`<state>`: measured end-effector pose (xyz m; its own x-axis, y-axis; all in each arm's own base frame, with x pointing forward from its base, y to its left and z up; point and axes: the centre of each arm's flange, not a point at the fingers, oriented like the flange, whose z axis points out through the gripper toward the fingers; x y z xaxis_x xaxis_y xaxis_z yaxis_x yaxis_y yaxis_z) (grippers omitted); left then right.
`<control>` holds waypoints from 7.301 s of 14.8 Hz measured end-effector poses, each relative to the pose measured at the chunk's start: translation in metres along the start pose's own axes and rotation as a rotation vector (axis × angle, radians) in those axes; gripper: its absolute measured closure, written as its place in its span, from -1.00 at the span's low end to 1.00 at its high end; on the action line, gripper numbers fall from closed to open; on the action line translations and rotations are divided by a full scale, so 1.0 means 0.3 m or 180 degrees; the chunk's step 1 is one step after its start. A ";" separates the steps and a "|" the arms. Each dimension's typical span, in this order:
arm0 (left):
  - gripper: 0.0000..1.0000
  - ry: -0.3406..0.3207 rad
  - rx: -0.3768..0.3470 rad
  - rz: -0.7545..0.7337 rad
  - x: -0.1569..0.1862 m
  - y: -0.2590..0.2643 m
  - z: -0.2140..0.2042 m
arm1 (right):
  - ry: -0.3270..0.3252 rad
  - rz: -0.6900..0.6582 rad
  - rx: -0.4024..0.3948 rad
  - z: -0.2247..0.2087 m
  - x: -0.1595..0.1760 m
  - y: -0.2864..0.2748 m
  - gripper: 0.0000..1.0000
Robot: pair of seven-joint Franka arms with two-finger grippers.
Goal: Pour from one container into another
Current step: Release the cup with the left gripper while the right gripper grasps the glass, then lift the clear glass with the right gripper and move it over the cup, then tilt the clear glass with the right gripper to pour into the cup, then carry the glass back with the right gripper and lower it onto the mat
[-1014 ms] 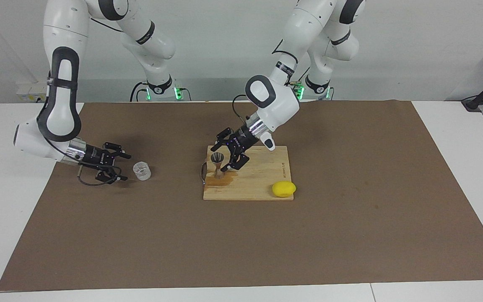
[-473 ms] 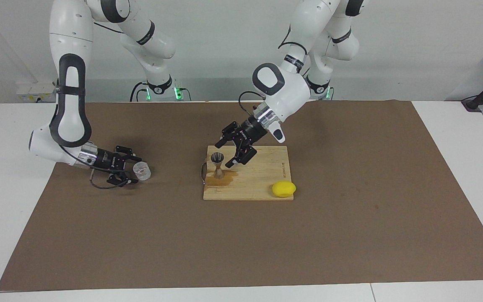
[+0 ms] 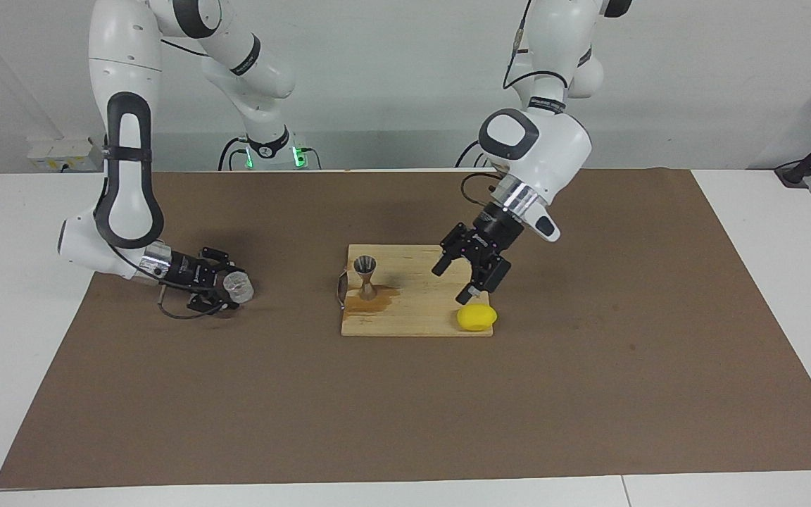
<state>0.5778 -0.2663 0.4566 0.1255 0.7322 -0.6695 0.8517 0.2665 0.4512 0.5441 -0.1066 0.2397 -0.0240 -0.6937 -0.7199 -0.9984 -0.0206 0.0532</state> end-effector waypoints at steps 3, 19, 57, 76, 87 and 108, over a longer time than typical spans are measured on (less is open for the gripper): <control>-1.00 0.0192 -0.0087 0.0082 0.138 0.129 -0.094 | 0.0000 -0.0007 0.0006 -0.004 -0.005 -0.001 -0.01; -1.00 0.0911 0.2859 0.4428 0.470 0.221 -0.407 | 0.0407 -0.0090 0.0107 0.170 -0.654 -0.108 -0.01; -1.00 0.0197 0.3381 0.4934 0.153 0.323 -0.881 | 0.2359 -0.0946 0.0090 0.409 -1.258 -0.085 -0.01; -1.00 0.0171 0.3393 0.4974 0.133 0.313 -0.865 | 0.2742 -0.1244 -0.0015 0.444 -1.285 -0.059 -0.01; -1.00 0.0164 0.3393 0.4981 0.129 0.311 -0.863 | 0.2611 -0.1035 0.0120 0.393 -1.291 -0.088 -0.01; -1.00 0.0164 0.3393 0.4981 0.129 0.311 -0.862 | 0.0699 0.0085 0.0163 0.077 -0.692 -0.144 -0.01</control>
<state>0.5306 -0.0508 0.6254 0.9954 -0.0808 -0.0505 -0.0791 -0.9962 0.0356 0.5910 0.0550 0.3709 -0.0443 -0.8336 -0.5506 -0.9990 0.0326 0.0310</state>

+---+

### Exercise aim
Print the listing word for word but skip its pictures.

### Output for this task
`<state>`: measured end-effector pose (xyz m; its own x-axis, y-axis; all in each arm's own base frame, with x pointing forward from its base, y to its left and z up; point and axes: the centre of each arm's flange, not a point at the fingers, oriented like the flange, whose z axis points out through the gripper toward the fingers; x y z xaxis_x xaxis_y xaxis_z yaxis_x yaxis_y yaxis_z) (grippers omitted); left then right.
`<control>` holds waypoints from 7.301 s of 14.8 Hz measured end-effector poses, each relative to the pose measured at the chunk's start: translation in metres along the start pose's own axes and rotation as a rotation vector (axis × angle, radians) in those axes; gripper: its absolute measured closure, written as its place in its span, from -1.00 at the span's low end to 1.00 at its high end; on the action line, gripper numbers fall from closed to open; on the action line translations and rotations are divided by a full scale, so 1.0 means 0.3 m or 180 degrees; the chunk's step 1 is one step after its start. A ";" separates the steps and a "|" the arms. Each dimension's typical span, in this order:
arm0 (left):
  - gripper: 0.0000..1.0000
  - ry: -0.3406..0.3207 rad
  - rx: -0.3768..0.3470 rad
  - rz: -0.7545..0.7337 rad
  - x: -0.1569..0.1862 m
  - y: -0.2590..0.2643 m
  - z: -0.2140..0.2042 m
arm1 (right):
  - ry: -0.3270..0.3252 rad
  - rz: -0.6900..0.6582 rad
  - rx: -0.4024..0.3948 rad
  - z: -0.2247..0.2087 m
  - x: -0.1595..0.1760 m
  - y: -0.2864..0.2748 m
  - gripper: 0.0000..1.0000
Robot: pair of seven-joint Franka arms with two-finger grippers.
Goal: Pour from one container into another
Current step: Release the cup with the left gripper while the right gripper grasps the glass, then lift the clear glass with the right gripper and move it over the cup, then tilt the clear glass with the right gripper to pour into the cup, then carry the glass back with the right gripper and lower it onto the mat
[-1014 ms] 
[-473 ms] 
[+0 ms] 
<state>0.5778 -0.2663 0.4566 0.1255 0.7322 -0.6695 0.8517 0.2665 0.4512 0.5441 -0.1066 0.2397 -0.0240 -0.6937 -0.7199 -0.9984 -0.0206 0.0532</state> end-effector waypoints at steps 3, 19, 57, 76, 87 and 108, over a longer time than typical spans are measured on (less is open for the gripper): <control>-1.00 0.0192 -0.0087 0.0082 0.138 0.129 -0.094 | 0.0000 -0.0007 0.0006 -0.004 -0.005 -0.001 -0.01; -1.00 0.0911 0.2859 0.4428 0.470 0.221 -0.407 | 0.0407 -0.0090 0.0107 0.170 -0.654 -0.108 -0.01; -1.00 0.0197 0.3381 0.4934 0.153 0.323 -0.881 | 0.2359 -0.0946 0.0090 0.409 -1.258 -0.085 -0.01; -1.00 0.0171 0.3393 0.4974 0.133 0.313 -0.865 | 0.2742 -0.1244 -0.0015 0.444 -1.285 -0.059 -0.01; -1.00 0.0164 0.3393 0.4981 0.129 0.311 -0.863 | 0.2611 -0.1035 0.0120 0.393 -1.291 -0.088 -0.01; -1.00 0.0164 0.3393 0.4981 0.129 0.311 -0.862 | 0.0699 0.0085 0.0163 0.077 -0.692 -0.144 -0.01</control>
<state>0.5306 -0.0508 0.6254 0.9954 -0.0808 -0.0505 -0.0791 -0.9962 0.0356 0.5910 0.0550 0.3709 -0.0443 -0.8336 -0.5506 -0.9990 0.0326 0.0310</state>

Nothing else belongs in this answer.